Segment Open

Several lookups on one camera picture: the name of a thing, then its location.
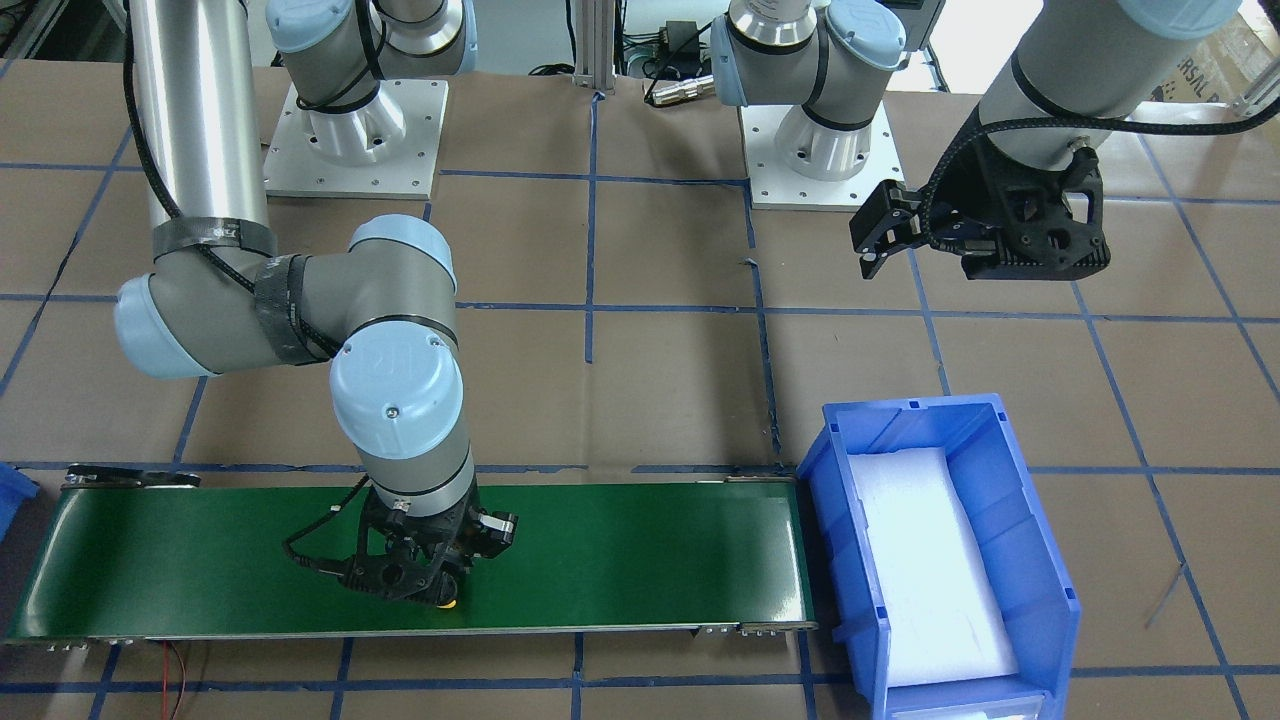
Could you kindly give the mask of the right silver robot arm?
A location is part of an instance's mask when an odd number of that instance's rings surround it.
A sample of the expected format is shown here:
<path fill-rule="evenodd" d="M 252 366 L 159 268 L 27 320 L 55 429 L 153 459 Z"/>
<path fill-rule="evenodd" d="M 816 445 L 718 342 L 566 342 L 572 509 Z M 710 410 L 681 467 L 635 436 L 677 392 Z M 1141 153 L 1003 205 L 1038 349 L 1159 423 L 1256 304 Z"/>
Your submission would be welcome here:
<path fill-rule="evenodd" d="M 243 1 L 128 1 L 123 86 L 154 192 L 154 268 L 114 325 L 156 378 L 326 364 L 335 419 L 370 484 L 353 553 L 291 560 L 385 600 L 447 607 L 513 523 L 476 498 L 457 279 L 419 214 L 380 215 L 344 249 L 270 225 Z"/>

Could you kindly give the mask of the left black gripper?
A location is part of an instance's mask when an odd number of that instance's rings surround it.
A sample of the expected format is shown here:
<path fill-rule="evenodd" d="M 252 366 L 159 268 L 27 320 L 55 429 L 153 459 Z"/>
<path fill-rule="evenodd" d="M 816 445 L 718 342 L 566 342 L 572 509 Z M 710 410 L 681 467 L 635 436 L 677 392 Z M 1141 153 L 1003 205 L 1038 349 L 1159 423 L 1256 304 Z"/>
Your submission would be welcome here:
<path fill-rule="evenodd" d="M 1024 165 L 979 138 L 934 191 L 934 246 L 961 258 L 969 281 L 1079 281 L 1111 263 L 1096 150 L 1061 170 Z"/>

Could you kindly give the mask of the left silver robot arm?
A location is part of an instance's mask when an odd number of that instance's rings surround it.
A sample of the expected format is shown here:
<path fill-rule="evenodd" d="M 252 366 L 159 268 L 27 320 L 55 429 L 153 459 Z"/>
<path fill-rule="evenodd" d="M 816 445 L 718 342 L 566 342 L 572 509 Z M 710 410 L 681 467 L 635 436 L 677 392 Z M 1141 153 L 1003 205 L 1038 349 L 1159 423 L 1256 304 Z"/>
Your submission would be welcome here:
<path fill-rule="evenodd" d="M 879 182 L 850 220 L 864 278 L 905 249 L 960 258 L 972 281 L 1078 281 L 1108 266 L 1098 151 L 1115 132 L 1176 135 L 1132 113 L 1235 1 L 1047 1 L 931 178 Z M 908 29 L 878 1 L 732 1 L 710 26 L 716 92 L 783 105 L 788 161 L 815 176 L 819 136 L 863 138 Z"/>

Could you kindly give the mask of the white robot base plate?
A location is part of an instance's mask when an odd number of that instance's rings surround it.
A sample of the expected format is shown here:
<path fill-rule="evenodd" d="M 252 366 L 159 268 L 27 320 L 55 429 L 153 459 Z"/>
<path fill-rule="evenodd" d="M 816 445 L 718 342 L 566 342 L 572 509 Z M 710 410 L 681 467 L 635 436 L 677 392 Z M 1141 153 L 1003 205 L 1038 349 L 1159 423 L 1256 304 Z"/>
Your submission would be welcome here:
<path fill-rule="evenodd" d="M 905 181 L 883 106 L 855 131 L 819 126 L 800 106 L 746 106 L 739 115 L 755 209 L 852 211 L 882 181 Z"/>

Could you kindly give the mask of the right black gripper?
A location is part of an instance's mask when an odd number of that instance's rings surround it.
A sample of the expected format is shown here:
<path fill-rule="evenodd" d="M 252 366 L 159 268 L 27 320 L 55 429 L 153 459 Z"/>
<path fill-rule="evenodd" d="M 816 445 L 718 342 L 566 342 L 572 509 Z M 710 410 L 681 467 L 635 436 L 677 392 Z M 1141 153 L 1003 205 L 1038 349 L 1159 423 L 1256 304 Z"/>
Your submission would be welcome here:
<path fill-rule="evenodd" d="M 383 600 L 431 603 L 457 589 L 475 556 L 467 553 L 468 519 L 480 511 L 476 489 L 444 512 L 413 518 L 383 502 L 371 489 L 364 502 L 357 547 L 346 562 L 346 588 Z"/>

Segment Closed

▶ _PROBLEM DESCRIPTION_:
Please filter the data down to the lines containing the word "right".

▶ _TASK RESPONSE_:
Could you kindly give the mask of the right silver robot arm?
Could you kindly give the mask of the right black gripper?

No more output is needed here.